## [Instructions for the task]
In the listing beneath this line, copy exactly the lines starting with the one containing "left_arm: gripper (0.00" and going on through the one containing "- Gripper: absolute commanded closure".

## [Given records]
--- START ---

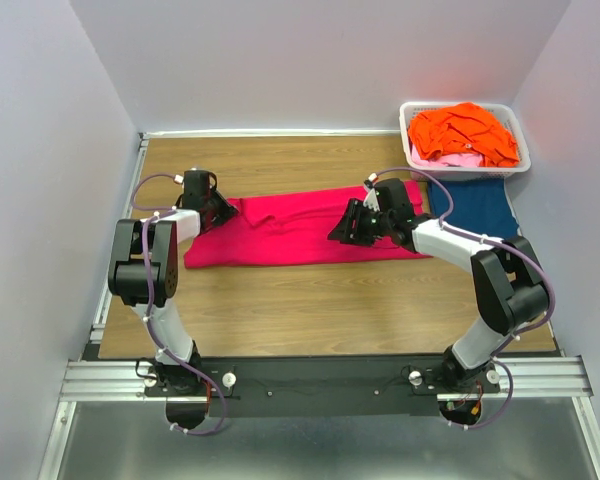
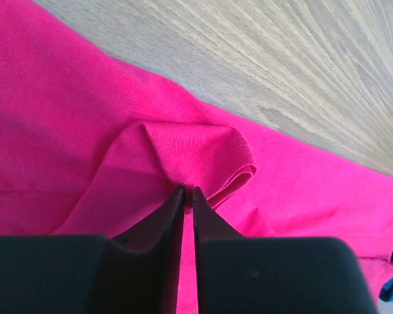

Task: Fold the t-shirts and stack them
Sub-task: Fold the tshirt

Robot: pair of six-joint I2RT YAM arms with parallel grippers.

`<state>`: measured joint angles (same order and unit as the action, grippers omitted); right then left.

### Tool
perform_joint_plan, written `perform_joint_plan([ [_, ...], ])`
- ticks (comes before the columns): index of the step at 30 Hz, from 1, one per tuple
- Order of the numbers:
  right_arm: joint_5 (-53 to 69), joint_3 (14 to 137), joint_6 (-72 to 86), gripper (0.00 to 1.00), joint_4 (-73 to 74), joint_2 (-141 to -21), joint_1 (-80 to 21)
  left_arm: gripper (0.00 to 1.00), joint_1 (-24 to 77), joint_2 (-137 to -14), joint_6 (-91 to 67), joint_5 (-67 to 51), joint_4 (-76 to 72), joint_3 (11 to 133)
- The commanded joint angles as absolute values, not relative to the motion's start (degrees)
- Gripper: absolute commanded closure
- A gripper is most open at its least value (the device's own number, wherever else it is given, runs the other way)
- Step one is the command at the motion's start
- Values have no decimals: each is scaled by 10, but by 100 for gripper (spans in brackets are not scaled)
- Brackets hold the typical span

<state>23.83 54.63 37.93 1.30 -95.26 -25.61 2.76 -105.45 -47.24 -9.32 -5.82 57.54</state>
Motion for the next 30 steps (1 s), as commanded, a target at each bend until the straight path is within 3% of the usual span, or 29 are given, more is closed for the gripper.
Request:
perform_joint_plan([
  [1, 251, 564, 381, 44, -10, -968, -266, 92, 29, -1053, -461, -69, -49, 586],
  [4, 242, 595, 394, 44, -25, -986, -281, 100, 29, -1039, -440, -51, -33, 591],
  [15, 164, 736, 453, 43, -60, -1096, -360, 100, 28, -984, -325, 32, 55, 633],
  [30, 47, 852, 579, 50, -84, -1241, -439, 100, 28, -1031, -236, 91, 95, 693],
])
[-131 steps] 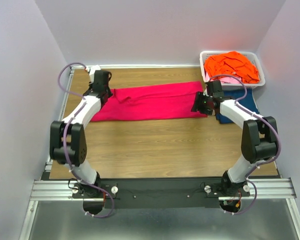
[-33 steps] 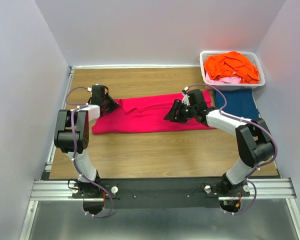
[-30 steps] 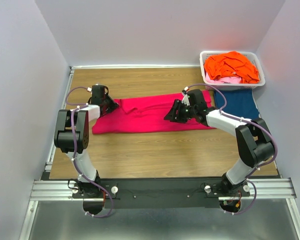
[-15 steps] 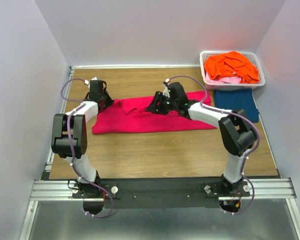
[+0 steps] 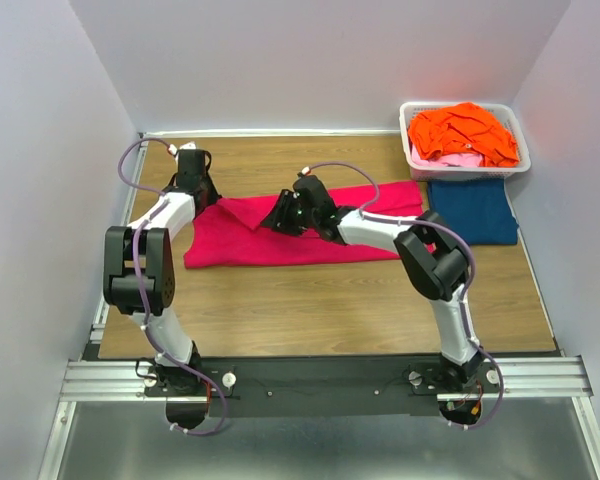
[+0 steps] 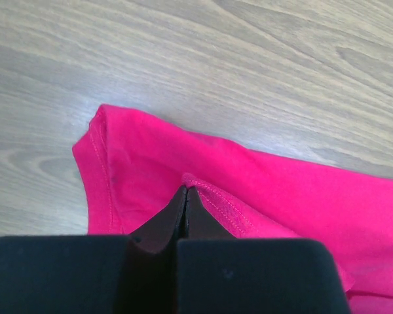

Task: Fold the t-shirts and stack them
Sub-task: Fold the tshirt

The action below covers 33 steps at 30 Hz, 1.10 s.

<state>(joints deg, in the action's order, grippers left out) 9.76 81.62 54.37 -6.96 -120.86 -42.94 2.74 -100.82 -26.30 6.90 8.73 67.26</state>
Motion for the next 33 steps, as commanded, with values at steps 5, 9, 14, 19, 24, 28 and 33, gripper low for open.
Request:
perform_joint_plan([
  [5, 30, 869, 595, 55, -86, -1271, -442, 100, 28, -1045, -239, 66, 90, 702],
  [9, 25, 884, 604, 55, -96, -1290, -442, 100, 28, -1048, -240, 60, 86, 704],
  [14, 33, 910, 613, 55, -102, -1316, -442, 100, 28, -1049, -242, 48, 83, 704],
  [19, 35, 917, 618, 55, -105, -1328, -442, 100, 28, -1048, -242, 47, 84, 704],
  [24, 33, 923, 614, 63, -107, -1328, -442, 100, 28, -1048, -243, 45, 84, 705],
  [28, 20, 917, 602, 80, -107, -1316, -442, 100, 28, -1044, -243, 43, 84, 704],
  [33, 5, 891, 590, 99, -108, -1296, -438, 100, 28, -1035, -243, 42, 84, 701],
])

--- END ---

## [Output of the task]
  left_arm: gripper (0.00 to 1.00), joint_1 (-24 to 77), joint_2 (-137 to -14), joint_6 (-91 to 67), joint_5 (-67 to 51), joint_4 (-76 to 72), joint_3 (11 to 133)
- The commanded joint angles as absolute values, not relative to the motion's start (degrees)
- Gripper: absolute commanded closure

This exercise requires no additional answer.